Saved data entries:

[Start of section]

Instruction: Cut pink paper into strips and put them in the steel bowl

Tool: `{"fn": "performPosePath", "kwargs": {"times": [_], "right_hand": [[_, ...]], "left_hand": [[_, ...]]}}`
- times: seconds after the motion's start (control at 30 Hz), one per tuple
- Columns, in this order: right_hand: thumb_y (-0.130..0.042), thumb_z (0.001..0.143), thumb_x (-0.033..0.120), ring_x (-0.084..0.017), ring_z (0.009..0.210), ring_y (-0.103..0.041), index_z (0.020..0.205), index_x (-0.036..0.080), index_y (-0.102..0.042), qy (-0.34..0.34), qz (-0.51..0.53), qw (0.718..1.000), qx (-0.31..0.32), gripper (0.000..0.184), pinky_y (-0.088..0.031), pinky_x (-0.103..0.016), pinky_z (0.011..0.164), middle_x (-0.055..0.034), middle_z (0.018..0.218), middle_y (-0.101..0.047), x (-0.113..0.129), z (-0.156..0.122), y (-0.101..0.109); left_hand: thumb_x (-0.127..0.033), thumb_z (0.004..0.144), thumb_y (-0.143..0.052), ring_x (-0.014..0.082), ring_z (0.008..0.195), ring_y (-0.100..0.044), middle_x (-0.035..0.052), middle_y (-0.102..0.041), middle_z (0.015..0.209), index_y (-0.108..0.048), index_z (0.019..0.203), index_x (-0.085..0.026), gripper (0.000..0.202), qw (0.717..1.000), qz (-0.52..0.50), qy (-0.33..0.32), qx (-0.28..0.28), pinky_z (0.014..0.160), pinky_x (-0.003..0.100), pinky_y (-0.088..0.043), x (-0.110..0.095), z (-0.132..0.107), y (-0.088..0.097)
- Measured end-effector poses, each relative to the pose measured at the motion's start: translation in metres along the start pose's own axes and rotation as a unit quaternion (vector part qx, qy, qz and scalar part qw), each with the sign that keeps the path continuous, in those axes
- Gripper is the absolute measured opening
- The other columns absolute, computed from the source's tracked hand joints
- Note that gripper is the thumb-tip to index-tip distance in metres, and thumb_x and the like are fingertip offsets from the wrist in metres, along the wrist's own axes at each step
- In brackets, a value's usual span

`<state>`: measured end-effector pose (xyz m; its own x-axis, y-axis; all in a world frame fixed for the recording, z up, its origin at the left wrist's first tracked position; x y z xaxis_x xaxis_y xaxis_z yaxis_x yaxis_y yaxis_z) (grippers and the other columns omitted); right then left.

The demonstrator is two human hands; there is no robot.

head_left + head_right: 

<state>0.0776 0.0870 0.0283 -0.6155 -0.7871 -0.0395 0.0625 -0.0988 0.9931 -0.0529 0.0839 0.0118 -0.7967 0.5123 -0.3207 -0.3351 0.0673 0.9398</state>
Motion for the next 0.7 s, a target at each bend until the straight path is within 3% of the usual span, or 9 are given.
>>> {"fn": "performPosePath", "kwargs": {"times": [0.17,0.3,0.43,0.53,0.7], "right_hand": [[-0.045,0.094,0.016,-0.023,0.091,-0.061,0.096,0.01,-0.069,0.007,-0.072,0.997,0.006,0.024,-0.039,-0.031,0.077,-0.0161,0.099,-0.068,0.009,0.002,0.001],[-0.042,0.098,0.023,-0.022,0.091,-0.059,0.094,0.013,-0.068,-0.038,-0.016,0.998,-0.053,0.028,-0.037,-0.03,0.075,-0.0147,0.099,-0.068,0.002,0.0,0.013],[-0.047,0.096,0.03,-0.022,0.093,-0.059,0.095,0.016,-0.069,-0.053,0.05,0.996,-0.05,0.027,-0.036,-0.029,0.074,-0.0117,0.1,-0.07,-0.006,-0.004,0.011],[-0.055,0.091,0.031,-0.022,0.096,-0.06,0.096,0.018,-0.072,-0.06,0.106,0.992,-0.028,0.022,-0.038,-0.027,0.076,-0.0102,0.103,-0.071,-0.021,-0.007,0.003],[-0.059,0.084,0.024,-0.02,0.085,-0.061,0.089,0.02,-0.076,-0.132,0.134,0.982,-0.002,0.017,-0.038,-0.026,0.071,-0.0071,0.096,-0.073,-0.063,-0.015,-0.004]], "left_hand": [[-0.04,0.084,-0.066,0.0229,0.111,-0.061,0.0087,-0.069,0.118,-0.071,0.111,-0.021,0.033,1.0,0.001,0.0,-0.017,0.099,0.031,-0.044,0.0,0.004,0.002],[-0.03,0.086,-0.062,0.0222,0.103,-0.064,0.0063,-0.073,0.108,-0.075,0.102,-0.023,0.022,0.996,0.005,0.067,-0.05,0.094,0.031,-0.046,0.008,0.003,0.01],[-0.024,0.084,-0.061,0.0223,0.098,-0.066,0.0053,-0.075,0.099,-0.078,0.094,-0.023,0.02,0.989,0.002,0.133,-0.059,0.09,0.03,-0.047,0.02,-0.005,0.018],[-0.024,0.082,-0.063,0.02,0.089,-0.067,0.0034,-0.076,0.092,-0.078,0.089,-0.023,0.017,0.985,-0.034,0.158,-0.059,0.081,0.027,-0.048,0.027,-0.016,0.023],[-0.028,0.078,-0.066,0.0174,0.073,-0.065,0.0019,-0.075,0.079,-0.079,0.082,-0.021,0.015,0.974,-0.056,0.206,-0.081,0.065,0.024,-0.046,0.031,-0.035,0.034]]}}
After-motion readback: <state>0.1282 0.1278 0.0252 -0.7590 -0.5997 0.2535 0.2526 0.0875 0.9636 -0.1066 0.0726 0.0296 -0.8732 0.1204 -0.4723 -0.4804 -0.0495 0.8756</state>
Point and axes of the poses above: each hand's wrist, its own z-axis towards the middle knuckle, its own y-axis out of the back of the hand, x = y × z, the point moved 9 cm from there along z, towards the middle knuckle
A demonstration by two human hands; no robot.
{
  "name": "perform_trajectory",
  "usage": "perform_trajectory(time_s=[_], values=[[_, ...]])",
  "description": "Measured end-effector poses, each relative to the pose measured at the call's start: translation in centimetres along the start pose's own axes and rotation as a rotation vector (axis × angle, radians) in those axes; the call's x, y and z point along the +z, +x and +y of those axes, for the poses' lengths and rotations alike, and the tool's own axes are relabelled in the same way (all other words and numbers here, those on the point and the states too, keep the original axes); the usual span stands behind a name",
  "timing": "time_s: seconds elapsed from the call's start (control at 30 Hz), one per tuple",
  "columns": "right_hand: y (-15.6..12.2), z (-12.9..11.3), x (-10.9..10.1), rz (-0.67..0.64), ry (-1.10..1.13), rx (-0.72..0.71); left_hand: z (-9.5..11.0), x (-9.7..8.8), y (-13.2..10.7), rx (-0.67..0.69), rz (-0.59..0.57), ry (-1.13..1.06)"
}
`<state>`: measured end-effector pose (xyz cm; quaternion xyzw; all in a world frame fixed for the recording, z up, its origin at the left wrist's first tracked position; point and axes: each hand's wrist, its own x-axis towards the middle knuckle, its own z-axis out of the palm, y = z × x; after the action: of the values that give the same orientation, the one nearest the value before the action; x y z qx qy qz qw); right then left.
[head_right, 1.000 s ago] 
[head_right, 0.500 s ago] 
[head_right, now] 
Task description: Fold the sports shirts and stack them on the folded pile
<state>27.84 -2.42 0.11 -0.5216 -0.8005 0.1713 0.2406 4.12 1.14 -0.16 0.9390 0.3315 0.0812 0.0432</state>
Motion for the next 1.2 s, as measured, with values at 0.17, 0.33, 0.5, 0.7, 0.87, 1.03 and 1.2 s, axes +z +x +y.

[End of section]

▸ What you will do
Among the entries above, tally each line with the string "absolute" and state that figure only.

▸ Answer section
2